The Telecom Act: Beyond the Hype

Eli M. Noam
Professor of Finance and Economics
Director, Columbia Institute for Tele-Information
Columbia University Business School
(former Commissioner, New York Public Service Commission)

809 Uris Hall
New York, NY 10027
tel. (212) 854-4222
fax. (212) 932-7816
e-mail: enoam@research.gsb.columbia.edu


Politics is the art of the possible. By that standard, Congress deserves a pat on the back for passing the Telecommunications Act, after many years of trying. The new law law is a step in the right direction. But it is not the deregulatory revolution that the victory bulletins emanating from Washington proclaim. This view is steeped in the belief that reality in the information sector is shaped by Washington legislation rather than the other way around.

Much of what the law claims to accomplish has been happening anyway. Take competition in local telephone service, the keystone of the Act. The fact is that local telephone competition has already been instituted around the country by most important states, and with many of the other states well on the way to doing so, too. The new Act merely extends this kind of competition to the slower-moving states.
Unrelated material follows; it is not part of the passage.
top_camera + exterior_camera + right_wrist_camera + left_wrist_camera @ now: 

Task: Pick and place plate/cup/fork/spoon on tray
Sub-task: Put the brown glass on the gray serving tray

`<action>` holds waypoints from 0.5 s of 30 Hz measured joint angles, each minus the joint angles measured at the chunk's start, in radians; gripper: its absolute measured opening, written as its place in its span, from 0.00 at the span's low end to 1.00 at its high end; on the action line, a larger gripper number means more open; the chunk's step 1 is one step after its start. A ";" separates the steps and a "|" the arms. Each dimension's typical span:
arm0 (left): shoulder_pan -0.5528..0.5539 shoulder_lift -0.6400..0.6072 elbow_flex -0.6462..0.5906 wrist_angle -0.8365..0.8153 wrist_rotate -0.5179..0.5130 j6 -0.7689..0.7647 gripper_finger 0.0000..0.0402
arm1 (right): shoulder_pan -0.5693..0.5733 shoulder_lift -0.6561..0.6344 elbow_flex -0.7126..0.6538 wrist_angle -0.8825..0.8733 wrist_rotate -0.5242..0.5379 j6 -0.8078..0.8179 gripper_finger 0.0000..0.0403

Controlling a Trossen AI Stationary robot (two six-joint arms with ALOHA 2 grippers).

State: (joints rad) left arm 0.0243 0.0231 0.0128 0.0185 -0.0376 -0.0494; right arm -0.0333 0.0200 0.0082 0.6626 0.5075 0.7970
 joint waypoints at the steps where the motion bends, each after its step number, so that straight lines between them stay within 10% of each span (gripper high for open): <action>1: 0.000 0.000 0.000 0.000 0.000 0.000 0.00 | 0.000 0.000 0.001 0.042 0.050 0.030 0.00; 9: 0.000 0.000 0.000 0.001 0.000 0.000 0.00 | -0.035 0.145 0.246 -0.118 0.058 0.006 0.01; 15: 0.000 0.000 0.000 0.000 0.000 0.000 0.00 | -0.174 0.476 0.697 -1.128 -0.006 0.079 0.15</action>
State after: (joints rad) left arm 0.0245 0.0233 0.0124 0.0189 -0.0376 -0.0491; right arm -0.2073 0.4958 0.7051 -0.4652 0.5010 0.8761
And with local phone competition already on its way, the end of the restrictions of the AT&T divestiture decree on the Baby Bell companies was in sight, too. Without a monopoly bottleneck, and with safeguards similar to those now set by the Act, these phone companies would have been let into long distance, video, and full-service provision -- Act or no Act. The Baby Bell companies like to believe that the new laws provide for greater speed and certainty by setting deadlines. But they will find themselves disappointed: their rivals will tie them up for years in courts and regulatory commissions, arguing that they have not met the elaborate check-list of pro-competitive steps. And because each state must certify that its Bell company has met all conditions, it will extract another long list of its own pre-conditions in return for that critical green light.

Thus, while there were some instances where it was necessary for Congress to speak, in most cases the same job could have been accomplished by the Federal Communications Commission, the state Commissions, and the antitrust courts. For that is the strength of the American system of telecommunications regulation: its decentralization got the job of transforming monopoly into competition much faster done than the centralized European telecommunications systems where every change becomes an affair of state. In America, in contrast, telecommunications reform was a struggle with many small skirmishes rather than a central all-consuming battle.

Until this Act, that is. Now, Congress took the "omnibus" approach of dealing with virtually everything. Small wonder that it took years to draft a passable bill because so many interest groups had to fit under the tent, in one grand but lengthy bargain. The result is a law that adds over one hundred new and densely packed pages of interlocking rules and conditions. And that is just the beginning. Many of the most complex issues require further elaborate rule-making. For example: how to reform the financing of universal service under competition while still protecting rural phone users and companies; how to price the interconnection of carriers where at present the long distance companies help subsidize the local phone rates of their rivals; how to price the discounts for the resellers of local phone service; how to deal with the convergence of telephone and cable companies that are still treated quite differently even as they compete; how to deal constitutionally and practically with the Internet, as it becomes a major mass medium and platform for financial transactions; how to deal with local media concentration; how to charge for broadcast licenses; how to provide access of advanced services to schools; what to do if phone and cable competition are slow to spread; etc., etc. Once one adds up all of these new provisions the Act, while pro-competitive, cannot be described as deregulatory. What it does is replace one form of regulation -- of industry structure -- by another form of regulation -- of conduct.

Even if most of the Act's provisions make a lot of sense today, and even if they accelerate existing trends, they will be soon obsolete and a drag to change in this dynamic field. An example is the already inadequate treatment in the new law of the Internet and its applications. In theory, laws can be altered in the future. In practice, changing an Act of Congress will be extremely difficult because each clause will be protected by the entrenched interests that will have grown around it.

Yes, the law will unleash some business frenzy, but that has less to do with tangible legal difference (outside of broadcasting, where the ownership ceilings have been raised) and more with herd psychology. Already it seems that any recent business deal is being credited to the new Act, as if media empire building has just been invented.

The Telecommunications Act of 1996 is useful in cleaning up many accumulated problems of yesterday. It is far from revolutionary today. And its over-specificity will be a problem tomorrow. In the meantime, most of the promised jobs that will be created first will be those of lawyers.